— Я говорю! — вмешался девчачий голосок. Нет, не Аленин. Викин, вроде бы. Голоса Севки и Вики раздавались как-то гулко, будто они говорили в жестяную кастрюлю. Или в таз. — Я прочла — чуть не описалась в экстазе! «Моя любовь, ты снишься мне! Но наяву, а не во сне терзает душу чувства боль. Ты ждешь его, моя Ассоль? Ты смотришь вдаль, за горизонт. Ты ждешь, что море принесет на легких алых парусах, того, кто… Он являлся в снах. За руку брал, смотрел в глаза. Шептал, что больше врозь — нельзя. Что он не выдержит, любя, не сможет больше без тебя. Не выдержит разлуки боль. Ты ждешь меня, моя Ассоль?» — прочла, подвывая, Смирнова, и Матвей буквально увидел, как по строкам его стихов ползет мохнатая жирная гусеница. И пачкает буквы зеленой, похожей на сопли слизью.
— А ты почему это читала? — спросил Матвей.
— А что, секретная информация, что ли? Аленка показала, я и прочла.
— И Севке показала? — опять спросил Матвей и вяло удивился, что он ничего не чувствует. Вообще ничего. Будто он — не он, а кукла говорящая. Манекен со встроенным органчиком.
— Надо мне, фигню всякую читать! — подключился к разговору Севка. — Я и сам стихи знаю. Хочешь, расскажу?
Матвей не хотел, но в органчике что-то испортилось, и слова «нет» не получилось.
— Сочинителю-поэту в жопу сунули ракету! Понял? Еще раз к Аленке со своими асолями пристанешь — бенгальские огни будешь через задницу пускать!
— Себе в жопу вставь, всю пачку, как раз поместится, — прорвало органчик, и Матвей положил трубку, прерывая Севкин вопль: «Чё ты сказал?!!»
— Мотя, что ты сказал?!! — повторила за Севкой мама, выскочившая из кухни на его вопль. Ругаться у них в доме было не принято. Вообще. И орать не принято. И обзываться. У них с мамой было принято читать книги, иногда — на французском, иногда — вслух, и целовать друг друга перед сном.

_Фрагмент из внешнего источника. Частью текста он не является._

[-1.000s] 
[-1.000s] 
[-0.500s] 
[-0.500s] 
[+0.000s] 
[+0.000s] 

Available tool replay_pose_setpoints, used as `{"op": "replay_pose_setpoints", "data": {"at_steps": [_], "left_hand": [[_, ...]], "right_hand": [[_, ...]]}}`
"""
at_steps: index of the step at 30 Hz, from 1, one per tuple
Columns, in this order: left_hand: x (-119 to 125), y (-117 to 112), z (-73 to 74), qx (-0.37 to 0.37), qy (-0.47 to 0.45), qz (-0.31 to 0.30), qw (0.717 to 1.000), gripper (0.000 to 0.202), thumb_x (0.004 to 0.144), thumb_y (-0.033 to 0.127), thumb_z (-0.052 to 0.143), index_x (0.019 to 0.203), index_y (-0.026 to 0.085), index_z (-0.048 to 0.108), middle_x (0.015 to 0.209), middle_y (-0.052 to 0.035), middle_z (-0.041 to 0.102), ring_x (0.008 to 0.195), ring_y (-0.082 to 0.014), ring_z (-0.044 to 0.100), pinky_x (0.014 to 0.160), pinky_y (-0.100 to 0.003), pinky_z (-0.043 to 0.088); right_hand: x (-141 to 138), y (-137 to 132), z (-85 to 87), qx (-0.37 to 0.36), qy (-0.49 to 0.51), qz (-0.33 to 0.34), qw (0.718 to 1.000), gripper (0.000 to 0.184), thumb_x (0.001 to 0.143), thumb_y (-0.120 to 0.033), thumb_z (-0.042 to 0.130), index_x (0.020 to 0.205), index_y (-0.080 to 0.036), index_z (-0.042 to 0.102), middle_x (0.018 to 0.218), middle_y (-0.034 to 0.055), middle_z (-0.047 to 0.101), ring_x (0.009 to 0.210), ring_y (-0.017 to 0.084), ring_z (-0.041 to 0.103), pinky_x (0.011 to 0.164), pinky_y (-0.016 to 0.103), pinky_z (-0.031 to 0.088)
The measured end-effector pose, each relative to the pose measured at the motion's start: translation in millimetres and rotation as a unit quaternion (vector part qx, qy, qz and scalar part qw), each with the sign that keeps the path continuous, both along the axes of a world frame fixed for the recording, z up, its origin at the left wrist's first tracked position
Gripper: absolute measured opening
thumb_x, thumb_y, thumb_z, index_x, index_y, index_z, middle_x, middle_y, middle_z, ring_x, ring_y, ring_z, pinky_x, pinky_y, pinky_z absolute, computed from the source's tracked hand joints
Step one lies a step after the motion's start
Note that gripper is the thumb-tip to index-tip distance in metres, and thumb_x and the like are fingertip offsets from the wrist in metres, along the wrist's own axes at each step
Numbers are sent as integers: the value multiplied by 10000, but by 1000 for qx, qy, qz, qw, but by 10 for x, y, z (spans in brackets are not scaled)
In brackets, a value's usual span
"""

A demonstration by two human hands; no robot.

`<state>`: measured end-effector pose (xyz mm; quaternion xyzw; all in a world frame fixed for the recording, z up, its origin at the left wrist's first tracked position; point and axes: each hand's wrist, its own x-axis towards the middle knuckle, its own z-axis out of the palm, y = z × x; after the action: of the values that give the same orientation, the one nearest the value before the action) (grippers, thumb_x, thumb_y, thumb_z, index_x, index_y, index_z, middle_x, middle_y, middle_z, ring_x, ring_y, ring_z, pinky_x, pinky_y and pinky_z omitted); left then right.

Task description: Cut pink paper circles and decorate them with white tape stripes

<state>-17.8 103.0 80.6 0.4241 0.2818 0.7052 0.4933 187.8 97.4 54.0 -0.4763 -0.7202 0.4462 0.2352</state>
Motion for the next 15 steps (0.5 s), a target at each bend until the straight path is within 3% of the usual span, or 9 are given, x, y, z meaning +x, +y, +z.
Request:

— Прости, мама, — извинился Матвей и ушел в свою комнату. И лег там ничком на диванчик. И захотел умереть. Не умер, но температура поднялась, и он все зимние каникулы провалялся в постели с каким-то странным гриппом. Горло не болело, насморка не было. Болело сердце, и были сны, в которых он выбрасывал Ассоль за борт и ждал, что она побежит по волнам. Она не бежала — тонула, и Матвей наблюдал, как колышутся в волнах рыжие волосы и уходит в глубину веснушчатое Аленино лицо.
К началу занятий он вроде бы выздоровел. В школе первым делом врезал Севке, когда тот крикнул: «Здрасте, Мотя, как живете, все стишки свои блюете?» Целился в глаз, попал в нос, и Севка, который сгоряча Матвею тоже врезал, увидев собственную кровь, закатил глаза и сомлел. Вторым делом Матвей односложно отвечал на расспросы директрисы, которая недоумевала, какой бес вселился в примерного тихого отличника. Потом объяснялся с мамой и, морщась от ее слез, клялся, что никогда больше не будет драться. По крайней мере, первым бить не будет. Потом неделю ходил в школу с фингалом под глазом — так странно было наблюдать в зеркале, как он меняет цвет от темно-фиолетового до бледно-желтого со всеми сопутствующими оттенками. Обходил стороной Севку-гандболиста — впрочем, тот и сам не стремился к сближению. Ходил, берег свою переносицу, от которой бабочкой расплылись синяки, тоже менявшие цвет от фиолетового до желтого. А еще Матвей категорически, абсолютно перестал реагировать на Алену. Видеть ее видел, но только и всего. И когда она, дождавшись подходящего момента — все вышли из класса, а он копался с карандашом — закатился под стол, — подошла извиняться («Матвей, извини, что так получилось. Стихи замечательные, а Вика — дура, я зря ей открытку показала!»), Матвей ее извинил.
— Да ладно, проехали. Это и не мои стихи были, так, понравились просто. Рад, что и тебе понравились, — сказал он. И в горле не пересохло, и сердце билось, как билось. Размеренно. Спокойно.